We are still in the growth and development phase so we are still losing money, but our VC partners have been extremely supportive of our go-for-growth strategy. We have recently closed out our fourth funding round which has valued the company at US$1.2bn, which has provided us with enough funding to support our growth ambitions for the next 6-12 months.

So what is your business model exactly?

Ok, so our business model is to sell dollar bills online for 80c. You can place orders through our website or custom-designed app, available on both Android and iOS, and we will ship you a batch of crisp freshly-printed dollar bills directly to your door in less than 24 hours.

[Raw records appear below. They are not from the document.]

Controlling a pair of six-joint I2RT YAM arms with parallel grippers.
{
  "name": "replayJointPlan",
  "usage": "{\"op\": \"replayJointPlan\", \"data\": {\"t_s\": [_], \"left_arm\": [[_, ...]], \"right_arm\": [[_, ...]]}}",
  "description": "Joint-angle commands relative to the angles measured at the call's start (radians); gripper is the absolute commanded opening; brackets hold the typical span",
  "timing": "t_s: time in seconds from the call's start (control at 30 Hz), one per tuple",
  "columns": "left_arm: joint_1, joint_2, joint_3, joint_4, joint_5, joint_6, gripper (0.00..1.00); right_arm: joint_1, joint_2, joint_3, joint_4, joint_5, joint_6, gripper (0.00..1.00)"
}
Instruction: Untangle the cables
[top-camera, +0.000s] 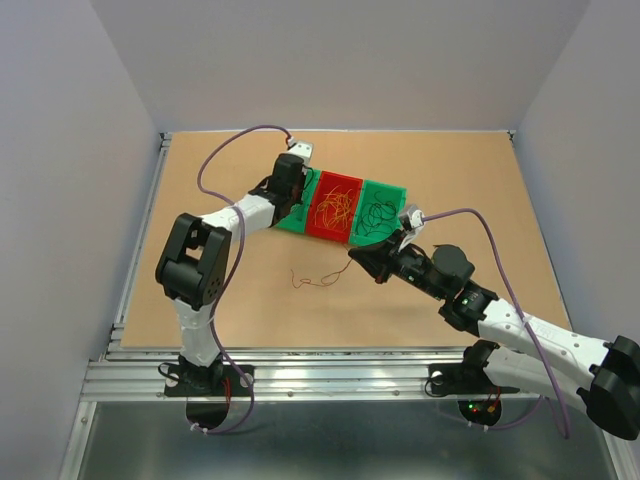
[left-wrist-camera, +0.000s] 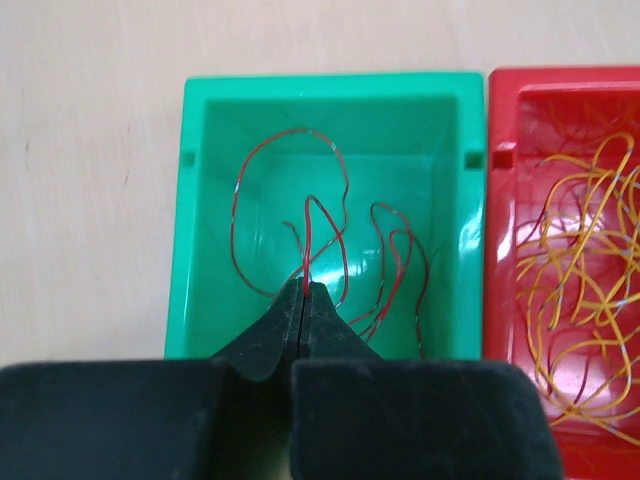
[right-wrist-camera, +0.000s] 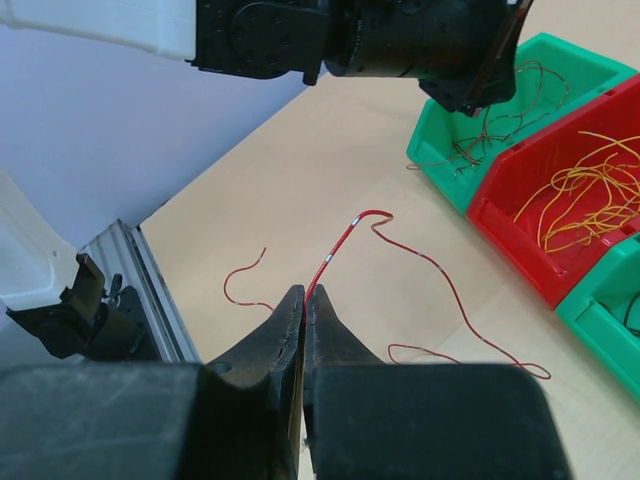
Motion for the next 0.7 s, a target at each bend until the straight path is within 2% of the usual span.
{"op": "replayJointPlan", "data": {"t_s": [0.0,0.2,0.3,0.57,0.67], "left_arm": [[-0.015,0.045,0.114,0.031,-0.057,0.101,0.00],[-0.044,0.161,0.179,-0.028,-0.086,0.138,0.00],[-0.043,0.236,0.263,-0.129,-0.084,0.118,0.00],[-0.038,0.353,0.406,-0.315,0.020,0.168,0.00],[-0.038,0.367,0.405,-0.329,0.041,0.196,0.00]], "right_arm": [[0.009,-0.001,0.074,0.017,0.010,-0.001,0.01],[0.009,-0.010,0.071,0.018,0.008,-0.001,0.01],[0.010,-0.013,0.068,0.018,0.010,0.001,0.01],[0.010,-0.011,0.070,0.018,0.013,0.002,0.01],[0.010,-0.011,0.070,0.018,0.010,0.004,0.01]]}}
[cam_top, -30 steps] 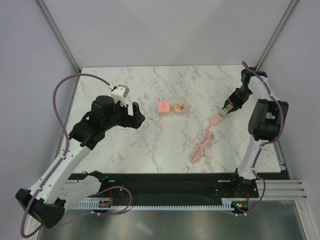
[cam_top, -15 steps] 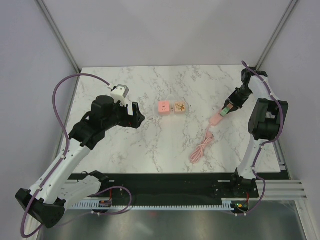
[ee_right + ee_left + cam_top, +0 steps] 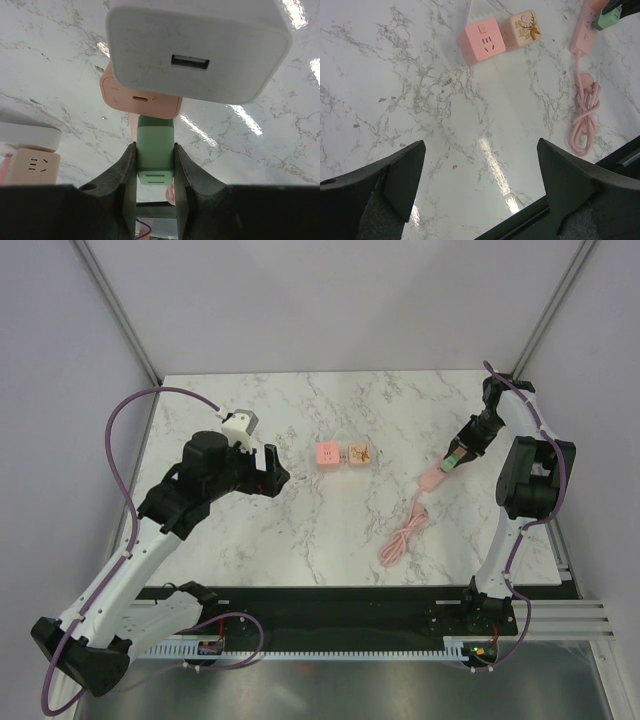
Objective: Insert the plug
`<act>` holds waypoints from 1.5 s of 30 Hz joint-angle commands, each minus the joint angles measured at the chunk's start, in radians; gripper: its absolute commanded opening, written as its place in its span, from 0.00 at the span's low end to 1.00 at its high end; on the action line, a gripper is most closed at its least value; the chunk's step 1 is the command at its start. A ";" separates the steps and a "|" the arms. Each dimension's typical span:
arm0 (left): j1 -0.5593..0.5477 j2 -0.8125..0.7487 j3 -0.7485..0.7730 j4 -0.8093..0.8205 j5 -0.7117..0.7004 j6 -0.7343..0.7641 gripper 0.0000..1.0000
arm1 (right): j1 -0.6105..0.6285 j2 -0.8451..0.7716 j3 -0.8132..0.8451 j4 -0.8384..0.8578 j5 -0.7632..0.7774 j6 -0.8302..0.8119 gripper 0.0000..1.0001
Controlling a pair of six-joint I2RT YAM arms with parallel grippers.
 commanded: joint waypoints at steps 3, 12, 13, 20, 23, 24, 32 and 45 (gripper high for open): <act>-0.004 -0.013 0.000 0.030 0.001 0.022 1.00 | 0.005 0.024 0.056 -0.066 -0.004 -0.007 0.00; -0.004 -0.013 -0.002 0.030 0.004 0.022 1.00 | 0.011 0.010 0.033 -0.069 0.027 -0.023 0.00; -0.004 -0.016 -0.002 0.030 0.004 0.022 1.00 | 0.009 0.007 0.033 -0.069 0.042 -0.023 0.00; -0.004 -0.019 -0.003 0.030 -0.006 0.023 1.00 | 0.009 0.039 0.074 -0.070 0.026 -0.024 0.00; -0.004 -0.016 -0.003 0.030 -0.009 0.023 1.00 | 0.009 0.048 0.080 -0.069 0.027 -0.024 0.00; -0.004 -0.017 -0.003 0.028 -0.009 0.023 1.00 | 0.009 0.051 0.079 -0.069 0.030 -0.024 0.00; -0.004 -0.013 -0.002 0.030 -0.006 0.023 1.00 | 0.011 0.086 0.080 -0.028 0.035 -0.018 0.00; -0.004 0.004 -0.003 0.030 -0.008 0.025 1.00 | 0.040 0.120 0.045 0.040 0.050 0.005 0.00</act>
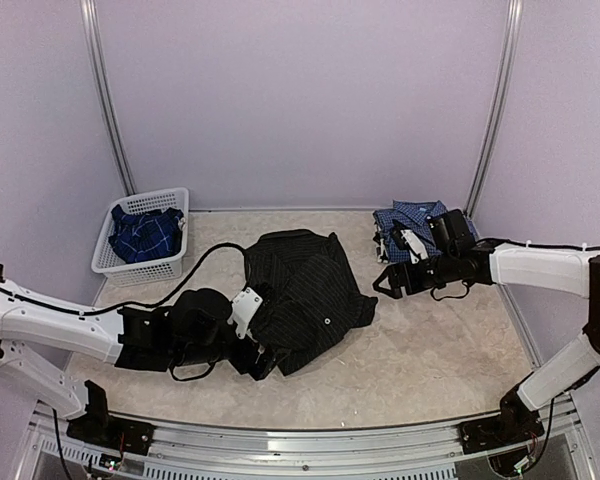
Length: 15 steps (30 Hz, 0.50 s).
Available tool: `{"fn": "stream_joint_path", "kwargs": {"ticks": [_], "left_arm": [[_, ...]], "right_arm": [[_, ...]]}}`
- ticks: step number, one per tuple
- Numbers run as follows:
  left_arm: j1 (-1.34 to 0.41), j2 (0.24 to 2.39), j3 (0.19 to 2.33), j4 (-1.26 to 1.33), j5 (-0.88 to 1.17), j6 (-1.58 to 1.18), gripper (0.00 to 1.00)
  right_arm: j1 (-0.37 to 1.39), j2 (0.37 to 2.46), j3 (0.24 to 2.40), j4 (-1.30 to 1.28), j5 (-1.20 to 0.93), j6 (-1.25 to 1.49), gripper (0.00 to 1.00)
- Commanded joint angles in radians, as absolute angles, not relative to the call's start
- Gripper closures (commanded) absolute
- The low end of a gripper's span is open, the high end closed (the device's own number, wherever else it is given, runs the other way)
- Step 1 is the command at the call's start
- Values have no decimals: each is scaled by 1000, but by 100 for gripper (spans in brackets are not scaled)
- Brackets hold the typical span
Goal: Fold and stack the long sleeve shirts
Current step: Adjust the square-folded shirt at the center of the board.
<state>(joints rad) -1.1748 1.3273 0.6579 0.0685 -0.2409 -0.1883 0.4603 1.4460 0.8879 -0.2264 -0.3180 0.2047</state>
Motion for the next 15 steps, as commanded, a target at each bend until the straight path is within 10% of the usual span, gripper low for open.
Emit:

It's an amazing customer value proposition, and the size of the addressable market is truly enormous. We have been investing heavily in same-day delivery capability in major US cities, and plan to roll out our offering across the country in 2017, before going global shortly thereafter. We may look into the use of drone technology to reduce our shipment times to less than an hour in major cities in coming years as well. We plan to call this service dollar-discount-prime. We also plan to launch our own driverless car R&D initiative soon as well. It's not at all relevant to our core business, but all the cool tech kids are doing it so we figure it must be a good idea.

Ok but hold on a sec - how do you guys have a viable business model?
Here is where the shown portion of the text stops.